Dass ich diese neue Auflage meines Buches, die ich Ihnen für den April resp. Mai in Aussicht gestellt hatte, erst jetzt übersende, liegt an verschiedenen Umständen, vor allem an einem elfwöchentlichen Kuraufenthalt in Bad Suderode a[m] H[arz]. Erst jetzt kann ich das Buch verschicken, das vielleicht auch von anderen Gesichtspunkten aus Ihr Interesse erwecken mag. So darf ich vielleicht darauf hinweisen, dass ich in dem Buch nachgewiesen habe, dass Nietzsche durch seinen Zusammenbruch Ende 1888 verhindert worden ist, die Ansätze zu einer vierten Periode seiner Entwicklung zur Reife zu bringen: ganz offenbar stand er unmittelbar davor, seine negative Stellung zur Religion und speziell zum Christentum, wie er sie in abschreckender Weise | im „Antichrist“ dargestellt hat, zwar nicht zurückzunehmen, wohl aber zu ergänzen durch eine positive Würdigung des ethischen und aesthetischen Wertes der religiösen Vorstellungen, und zwar im Sinne der Fiktionslehre der „Philosophie des Als Ob“. Dies habe ich auf S. 94 und 95 herausgestellt, wie ich glaube, in überzeugender Weise.

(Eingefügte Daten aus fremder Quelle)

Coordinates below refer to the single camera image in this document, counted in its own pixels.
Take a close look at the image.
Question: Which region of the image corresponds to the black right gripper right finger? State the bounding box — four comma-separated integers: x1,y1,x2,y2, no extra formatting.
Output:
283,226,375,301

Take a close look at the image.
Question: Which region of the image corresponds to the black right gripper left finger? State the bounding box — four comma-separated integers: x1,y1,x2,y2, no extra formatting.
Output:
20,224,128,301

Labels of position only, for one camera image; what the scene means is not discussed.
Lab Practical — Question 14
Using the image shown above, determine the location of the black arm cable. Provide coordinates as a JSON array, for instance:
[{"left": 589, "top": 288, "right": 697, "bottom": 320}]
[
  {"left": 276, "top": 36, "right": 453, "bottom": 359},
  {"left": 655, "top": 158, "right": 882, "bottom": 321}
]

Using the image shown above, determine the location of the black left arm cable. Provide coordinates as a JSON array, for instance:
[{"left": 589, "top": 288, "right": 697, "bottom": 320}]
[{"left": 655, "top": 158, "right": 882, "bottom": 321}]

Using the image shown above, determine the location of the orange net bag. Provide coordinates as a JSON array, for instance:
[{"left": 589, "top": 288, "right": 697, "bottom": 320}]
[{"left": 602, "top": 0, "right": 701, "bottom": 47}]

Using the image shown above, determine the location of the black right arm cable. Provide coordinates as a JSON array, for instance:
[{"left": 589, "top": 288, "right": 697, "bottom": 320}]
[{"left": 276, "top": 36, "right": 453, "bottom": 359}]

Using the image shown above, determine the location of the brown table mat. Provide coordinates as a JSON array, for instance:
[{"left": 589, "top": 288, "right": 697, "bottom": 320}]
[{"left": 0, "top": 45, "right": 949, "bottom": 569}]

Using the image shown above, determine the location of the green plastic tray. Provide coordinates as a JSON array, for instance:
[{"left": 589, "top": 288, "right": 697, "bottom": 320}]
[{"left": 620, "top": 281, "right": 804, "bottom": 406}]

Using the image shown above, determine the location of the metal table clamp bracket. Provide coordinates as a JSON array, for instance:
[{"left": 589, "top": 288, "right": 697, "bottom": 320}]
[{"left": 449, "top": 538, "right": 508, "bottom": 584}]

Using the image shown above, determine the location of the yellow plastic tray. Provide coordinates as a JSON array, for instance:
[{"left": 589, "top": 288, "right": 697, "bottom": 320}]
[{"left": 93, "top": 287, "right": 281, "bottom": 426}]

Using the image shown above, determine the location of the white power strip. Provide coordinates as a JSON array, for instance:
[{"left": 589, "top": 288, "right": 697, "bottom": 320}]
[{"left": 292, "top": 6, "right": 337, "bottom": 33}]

Damit steht ja nun im Zusammenhang, dass die „Philosophie des Als Ob“ durchaus nicht, wie viele Theologen glauben, religionsfeindlich ist. Sie ist vielmehr religionsfreundlich, wie ich dies auch in einer grösseren Arbeit[4] entwickelt habe, von der ich demnächst Separatabdrücke zu versenden imstande sein werde.
Auch Vertreter des „religiösen Sozialismus“, wie z. B. der mir persönlich sehr gut bekannte Pastor Lic. Dr. Emil Fuchs in Eisenach stellen sich positiv zu den Auffassungen der Religion, welche im Anschluss an Kant schon Friedrich Albert Lange und dann weiterhin die „Philosophie des Als Ob“ entwickelt haben.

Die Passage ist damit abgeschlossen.